Le 29 juillet 1966, Habib Bourguiba justifiait ainsi le recours aux tribunaux d’exception dans son discours de clôture de l’année judiciaire : « il a été difficile pour les juges d’être en cohérence avec les nouvelles circonstances ou de s’adapter à cette période de transition critique puisqu’ils se sont enfermés dans les principes dans lesquels ils ont été formés et qui leur ont été dispensés au cours de leurs études. Les responsables n’avaient eu d’autre choix que de recourir à la création de tribunaux d’exception afin d’éviter de perdre du temps, il était donc inutile de chercher à convaincre les juges, un par un, de la nécessité de changer leurs méthodologies. [7]»

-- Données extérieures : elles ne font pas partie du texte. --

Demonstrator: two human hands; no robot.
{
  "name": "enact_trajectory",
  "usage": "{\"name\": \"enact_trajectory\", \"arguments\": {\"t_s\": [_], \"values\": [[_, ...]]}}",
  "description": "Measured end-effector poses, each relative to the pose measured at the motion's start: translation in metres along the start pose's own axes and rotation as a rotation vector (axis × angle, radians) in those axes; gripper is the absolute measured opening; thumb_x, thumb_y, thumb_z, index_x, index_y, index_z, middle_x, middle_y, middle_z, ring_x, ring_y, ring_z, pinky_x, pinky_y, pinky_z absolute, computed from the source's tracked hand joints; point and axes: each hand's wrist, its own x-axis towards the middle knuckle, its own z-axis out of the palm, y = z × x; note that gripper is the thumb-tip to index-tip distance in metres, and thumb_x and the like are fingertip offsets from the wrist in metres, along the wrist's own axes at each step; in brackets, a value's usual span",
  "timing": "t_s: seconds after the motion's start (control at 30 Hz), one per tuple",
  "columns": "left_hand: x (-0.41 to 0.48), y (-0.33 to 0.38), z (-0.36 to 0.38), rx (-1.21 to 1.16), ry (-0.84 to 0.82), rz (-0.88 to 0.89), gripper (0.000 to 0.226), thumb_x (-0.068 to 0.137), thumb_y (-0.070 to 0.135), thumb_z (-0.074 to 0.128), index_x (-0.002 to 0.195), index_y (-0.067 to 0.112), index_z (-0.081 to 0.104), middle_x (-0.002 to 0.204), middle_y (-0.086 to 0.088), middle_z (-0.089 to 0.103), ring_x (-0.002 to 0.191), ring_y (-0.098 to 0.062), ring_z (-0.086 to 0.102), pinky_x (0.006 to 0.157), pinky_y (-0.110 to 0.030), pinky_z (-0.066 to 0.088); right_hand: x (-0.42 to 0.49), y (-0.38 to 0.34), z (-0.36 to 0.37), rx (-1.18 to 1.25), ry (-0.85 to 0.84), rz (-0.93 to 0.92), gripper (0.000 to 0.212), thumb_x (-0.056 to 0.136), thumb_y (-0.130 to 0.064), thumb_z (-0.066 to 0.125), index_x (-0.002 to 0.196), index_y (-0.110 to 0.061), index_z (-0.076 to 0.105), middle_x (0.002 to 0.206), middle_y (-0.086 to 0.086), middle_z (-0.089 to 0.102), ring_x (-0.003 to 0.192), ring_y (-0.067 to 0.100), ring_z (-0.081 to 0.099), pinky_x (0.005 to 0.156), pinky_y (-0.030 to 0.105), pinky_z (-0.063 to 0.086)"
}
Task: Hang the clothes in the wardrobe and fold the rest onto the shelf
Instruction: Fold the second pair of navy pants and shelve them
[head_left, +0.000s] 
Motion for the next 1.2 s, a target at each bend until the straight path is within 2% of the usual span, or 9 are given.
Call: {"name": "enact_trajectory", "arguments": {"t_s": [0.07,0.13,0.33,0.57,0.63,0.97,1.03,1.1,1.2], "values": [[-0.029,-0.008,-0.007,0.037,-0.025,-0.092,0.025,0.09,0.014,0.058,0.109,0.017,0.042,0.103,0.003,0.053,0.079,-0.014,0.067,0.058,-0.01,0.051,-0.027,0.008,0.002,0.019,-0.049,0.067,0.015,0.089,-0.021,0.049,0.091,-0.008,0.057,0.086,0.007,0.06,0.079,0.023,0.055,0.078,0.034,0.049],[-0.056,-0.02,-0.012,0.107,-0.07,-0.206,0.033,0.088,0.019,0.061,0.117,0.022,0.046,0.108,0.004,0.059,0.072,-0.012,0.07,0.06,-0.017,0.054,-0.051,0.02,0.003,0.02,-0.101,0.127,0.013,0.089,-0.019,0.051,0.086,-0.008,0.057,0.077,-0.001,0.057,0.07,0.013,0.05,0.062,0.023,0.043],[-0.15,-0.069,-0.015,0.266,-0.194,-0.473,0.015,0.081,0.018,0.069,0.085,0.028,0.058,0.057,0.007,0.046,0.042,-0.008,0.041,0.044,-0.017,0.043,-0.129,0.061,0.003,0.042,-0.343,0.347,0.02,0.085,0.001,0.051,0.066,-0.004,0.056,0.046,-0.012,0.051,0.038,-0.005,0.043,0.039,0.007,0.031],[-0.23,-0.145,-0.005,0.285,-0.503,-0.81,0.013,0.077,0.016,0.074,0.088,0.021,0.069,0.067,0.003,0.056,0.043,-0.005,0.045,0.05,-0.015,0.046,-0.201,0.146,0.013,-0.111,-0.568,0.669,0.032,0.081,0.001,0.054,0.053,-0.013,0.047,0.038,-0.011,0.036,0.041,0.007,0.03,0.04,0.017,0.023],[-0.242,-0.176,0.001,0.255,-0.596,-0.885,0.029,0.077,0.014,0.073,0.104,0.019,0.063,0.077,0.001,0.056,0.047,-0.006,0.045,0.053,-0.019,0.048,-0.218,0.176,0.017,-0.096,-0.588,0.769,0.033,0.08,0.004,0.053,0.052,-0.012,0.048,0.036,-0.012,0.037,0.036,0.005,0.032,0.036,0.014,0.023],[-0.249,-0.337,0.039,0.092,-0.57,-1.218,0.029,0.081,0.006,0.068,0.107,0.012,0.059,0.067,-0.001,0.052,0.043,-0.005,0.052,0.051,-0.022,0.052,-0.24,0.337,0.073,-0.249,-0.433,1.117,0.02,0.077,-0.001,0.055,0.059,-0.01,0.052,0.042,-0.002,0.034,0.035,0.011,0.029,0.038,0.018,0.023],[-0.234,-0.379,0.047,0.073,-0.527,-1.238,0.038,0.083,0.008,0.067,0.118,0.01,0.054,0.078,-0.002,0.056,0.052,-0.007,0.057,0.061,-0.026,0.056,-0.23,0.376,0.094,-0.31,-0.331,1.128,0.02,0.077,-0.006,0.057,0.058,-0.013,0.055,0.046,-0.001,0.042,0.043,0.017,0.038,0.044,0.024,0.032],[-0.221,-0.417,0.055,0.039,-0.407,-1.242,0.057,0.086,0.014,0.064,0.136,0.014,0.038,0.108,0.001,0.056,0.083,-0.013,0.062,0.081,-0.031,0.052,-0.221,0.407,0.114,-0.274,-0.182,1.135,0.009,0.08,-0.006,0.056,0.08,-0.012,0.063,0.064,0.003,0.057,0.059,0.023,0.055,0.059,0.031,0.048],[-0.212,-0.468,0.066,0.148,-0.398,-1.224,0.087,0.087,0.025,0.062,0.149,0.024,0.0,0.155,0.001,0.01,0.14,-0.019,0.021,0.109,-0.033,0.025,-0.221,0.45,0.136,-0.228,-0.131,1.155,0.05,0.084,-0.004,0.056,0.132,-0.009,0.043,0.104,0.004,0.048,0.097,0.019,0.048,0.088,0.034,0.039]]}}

Au nom de la solidarité gouvernementale, Ahmed Mestiri assumera : « Je faisais partie du premier gouvernement de l’indépendance qui devait asseoir la souveraineté du pays. Nous avons délibérément opté pour l’orientation imprimée par Bourguiba au Néo-Destour, comme la suite logique de notre lutte de libération nationale…C’était un choix. Il appartient à l’histoire de dire s’il était bon ou mauvais. Avec le recul, on peut porter un jugement sur les événements. Il y a eu des abus, des bavures, des victimes innocentes. Mais il faut se replacer dans le contexte. La présence coloniale n’était pas tout à fait terminée. L’Etat sortait des limbes. Constituer un appareil d’Etat dans ces conditions entraîne fatalement des excès malheureux…C’est vrai qu’il s’agit d’une page douloureuse de la Tunisie indépendante ; mais je suis de ceux qui ont contribué à la tourner.[8] »
Notes
[1] Les Archives diplomatiques de Nantes consultés par l’IVD.
[2] Ahmed Mestiri, Témoignage pour l’histoire, Sud éditions 2011. P 112.
[3] Archives diplomatiques françaises : Aide-mémoire du 17 juin 1959- FP/CG. CJU. P2.
[4] Ahmed Mestiri, Témoignage pour l’histoire, Sud éditions 2011. P 112
[5] Idem p115
[6] Cité dans le Mémorandum adressé à la France par l’Instance Vérité et Dignité se référant au journal Le petit matin, cité dans « Le Nouvel Etat aux prises avec le complot yousséfiste 1956- 1958 » -Mohamed Sayah- Tome1 pp. 460 à 474.
[7]Cf , Rapport final de l’IVD Volume II- Chapitre VII « Les juridictions d’exception dans l’État de l’indépendance »
[8]Ahmed Mestiri, Témoignage pour l’histoire, Sud éditions 2011. P 396.